Judging purely by the numbers, the NEA performs near-miraculous feats. Considering the tiny budget it has to work with, its ability to leverage other dollars to create social and economic benefits may make it one of the most effective government organizations ever brought into existence by the stroke of a President's pen. In short, The NEA works.
No matter what so-called "budget hawks" tell you, cutting support for the arts is not about saving money. As the Chicago Reader recently pointed out, the damage from the fight over this relatively paltry line item in the federal budget cuts much deeper into American culture than a few $10,000 grants. As always, this is a political fight, not a rational one. For most conservative politicians, it's another chance to rile up their base and point them in the direction of "liberal elites"; it's political theater, and they really don't care as passionately about it as they make pretend for their hardcore voters. For demagogues in training, tough, it's a chance to eliminate opposition.
As an example of this logic taken to its absurd conclusion, I can point you toward the real-world example of Belarus Free Theater.

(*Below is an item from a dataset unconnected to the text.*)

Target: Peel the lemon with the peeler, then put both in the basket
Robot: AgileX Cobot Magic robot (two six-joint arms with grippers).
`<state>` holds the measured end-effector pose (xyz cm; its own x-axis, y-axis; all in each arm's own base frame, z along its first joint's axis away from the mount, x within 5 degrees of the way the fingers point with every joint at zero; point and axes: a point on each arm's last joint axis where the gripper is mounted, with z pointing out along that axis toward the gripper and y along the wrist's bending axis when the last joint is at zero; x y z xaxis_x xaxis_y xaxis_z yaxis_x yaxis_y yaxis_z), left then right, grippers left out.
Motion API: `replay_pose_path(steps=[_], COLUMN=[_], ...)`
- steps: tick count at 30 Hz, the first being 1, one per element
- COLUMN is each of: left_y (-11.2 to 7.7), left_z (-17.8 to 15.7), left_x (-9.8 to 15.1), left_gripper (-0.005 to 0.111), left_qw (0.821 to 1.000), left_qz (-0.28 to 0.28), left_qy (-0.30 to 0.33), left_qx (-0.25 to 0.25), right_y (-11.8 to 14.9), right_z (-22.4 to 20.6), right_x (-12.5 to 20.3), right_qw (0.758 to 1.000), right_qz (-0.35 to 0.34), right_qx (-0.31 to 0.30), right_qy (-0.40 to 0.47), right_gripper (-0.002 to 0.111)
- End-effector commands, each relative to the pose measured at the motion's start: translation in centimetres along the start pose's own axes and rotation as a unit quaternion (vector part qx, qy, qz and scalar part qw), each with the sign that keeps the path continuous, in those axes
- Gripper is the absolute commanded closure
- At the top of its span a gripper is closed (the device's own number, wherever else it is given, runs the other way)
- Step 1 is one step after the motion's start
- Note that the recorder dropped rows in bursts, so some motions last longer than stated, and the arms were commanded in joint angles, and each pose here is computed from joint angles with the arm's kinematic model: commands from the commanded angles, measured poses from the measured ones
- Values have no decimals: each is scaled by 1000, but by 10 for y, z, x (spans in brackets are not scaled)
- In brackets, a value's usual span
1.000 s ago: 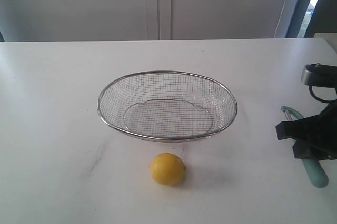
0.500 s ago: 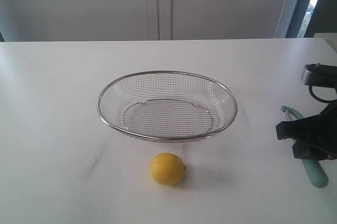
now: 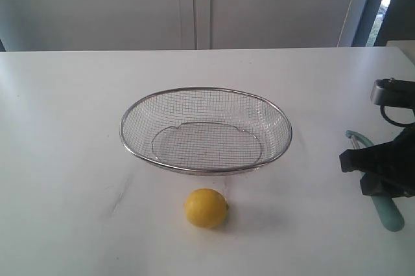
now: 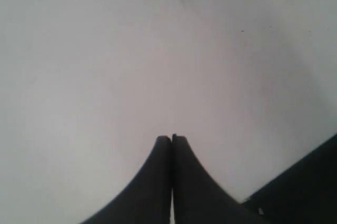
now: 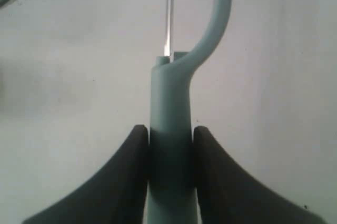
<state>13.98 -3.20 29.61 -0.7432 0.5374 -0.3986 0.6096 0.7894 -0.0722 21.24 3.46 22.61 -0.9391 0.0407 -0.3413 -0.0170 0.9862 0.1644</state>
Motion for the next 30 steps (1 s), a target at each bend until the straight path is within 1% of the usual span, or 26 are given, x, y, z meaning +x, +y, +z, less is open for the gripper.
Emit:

I've written about this company's forced itinerant status before, and Playlist has been telling you about them since at least 2011. The deeply authoritarian and kleptocratic government of Belarus has been going to increasingly nutso lengths to take down this theater company because of exactly the kind of commentary and resistance to authority that our arts community takes for granted. (And yes, in spite of it all, they keep going.) Considering that our current President spends every Sunday morning trying to undermine Saturday Night Live for its "unfair" portrayal of him, the iron clampdown of the arts in Belarus is exactly the kind of thing he would work toward if he got the chance. I don't want to sound alarmist; we're not at that point yet. But the elimination and degradation of the arts by the federal government is a big step toward that world.

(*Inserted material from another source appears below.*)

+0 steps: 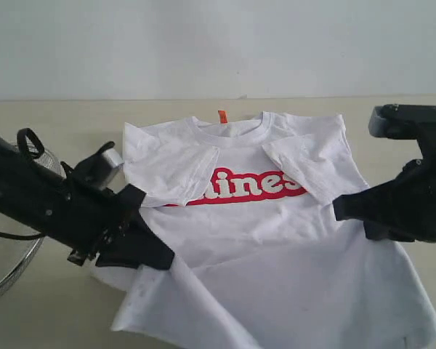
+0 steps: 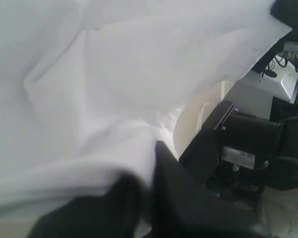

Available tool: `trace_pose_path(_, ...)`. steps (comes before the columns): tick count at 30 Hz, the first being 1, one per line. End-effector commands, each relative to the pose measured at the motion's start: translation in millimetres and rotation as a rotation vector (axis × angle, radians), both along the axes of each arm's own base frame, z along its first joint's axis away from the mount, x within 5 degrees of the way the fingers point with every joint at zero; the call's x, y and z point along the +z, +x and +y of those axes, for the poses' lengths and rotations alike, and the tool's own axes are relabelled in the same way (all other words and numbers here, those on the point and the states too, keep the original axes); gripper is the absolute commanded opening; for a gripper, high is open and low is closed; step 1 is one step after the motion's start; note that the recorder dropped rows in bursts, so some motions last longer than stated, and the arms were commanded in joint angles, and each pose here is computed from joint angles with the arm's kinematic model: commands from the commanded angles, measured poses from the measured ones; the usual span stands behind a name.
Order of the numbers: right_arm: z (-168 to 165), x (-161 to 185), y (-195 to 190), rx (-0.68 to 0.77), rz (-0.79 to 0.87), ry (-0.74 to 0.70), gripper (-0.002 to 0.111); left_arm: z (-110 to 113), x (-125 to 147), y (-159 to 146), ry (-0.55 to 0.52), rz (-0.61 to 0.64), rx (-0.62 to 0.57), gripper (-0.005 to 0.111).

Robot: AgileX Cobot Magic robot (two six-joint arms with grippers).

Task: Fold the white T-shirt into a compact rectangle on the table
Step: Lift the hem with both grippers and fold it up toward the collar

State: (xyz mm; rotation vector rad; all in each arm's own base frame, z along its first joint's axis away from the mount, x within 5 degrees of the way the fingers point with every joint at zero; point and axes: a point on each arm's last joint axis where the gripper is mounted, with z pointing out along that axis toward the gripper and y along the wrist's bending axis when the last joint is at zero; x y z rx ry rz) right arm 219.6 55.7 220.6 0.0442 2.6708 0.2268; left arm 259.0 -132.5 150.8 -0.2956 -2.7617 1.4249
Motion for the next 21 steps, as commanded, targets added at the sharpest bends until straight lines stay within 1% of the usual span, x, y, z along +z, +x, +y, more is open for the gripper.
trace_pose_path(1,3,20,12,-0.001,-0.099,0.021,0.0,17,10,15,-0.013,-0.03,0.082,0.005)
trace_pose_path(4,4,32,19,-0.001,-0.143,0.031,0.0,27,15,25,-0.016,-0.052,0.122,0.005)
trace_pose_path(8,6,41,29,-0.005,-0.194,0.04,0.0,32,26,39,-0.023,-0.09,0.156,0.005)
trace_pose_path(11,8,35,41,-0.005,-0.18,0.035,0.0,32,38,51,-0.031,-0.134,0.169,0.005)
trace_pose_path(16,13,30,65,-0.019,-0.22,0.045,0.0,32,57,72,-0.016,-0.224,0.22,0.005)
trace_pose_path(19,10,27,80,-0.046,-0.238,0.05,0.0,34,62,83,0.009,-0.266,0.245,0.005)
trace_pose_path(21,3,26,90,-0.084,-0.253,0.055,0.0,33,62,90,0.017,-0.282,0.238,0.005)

Fortunately, we have plenty of people still putting up a fight. We already had a record number of Minnesotans show up in St. Paul for the statewide Arts Advocacy Day, and now another large group showed up in Washington D.C. for the national Advocacy Day. There's still time to fight back against this radical change to America's culture. It's all in your hands.
In the meantime, make sure to keep making the art, and make sure to keep making it matter. Last week we chatted a bit about Lynn Nottage's Sweat and how it was perfectly timed to comment on the America of today. This week, the New Yorker called it "the first theatrical landmark of the Trump era".
Oh, to be so hated!
If you're not familiar with him, Howard Sherman is a prolific producer, administrator and writer about the arts. His long-running blog is responsible for pitching quite a number of dumb theater-related controversies my way (including the stupid fight at Tappan Zee High School over a production of The Producers that I referenced last week). Sherman, despite being a nebbish, white, cisgendered male has been proudly outspoken about issues of appropriation and representation in theater, most notably when it comes to things like condemning the use of yellowface in contemporary productions of The Mikado (or, really, the use of yellowface anywhere).
Recently, Sherman got to have the surreal experience of watching an Off-Off Broadway showcase in which he was name-checked several times for his relentless crusading.
So, now I have something new to aspire to: being made fun of onstage for things that I have written online. If you're looking for an idea for your upcoming Fringe Festival show, you have my blessing.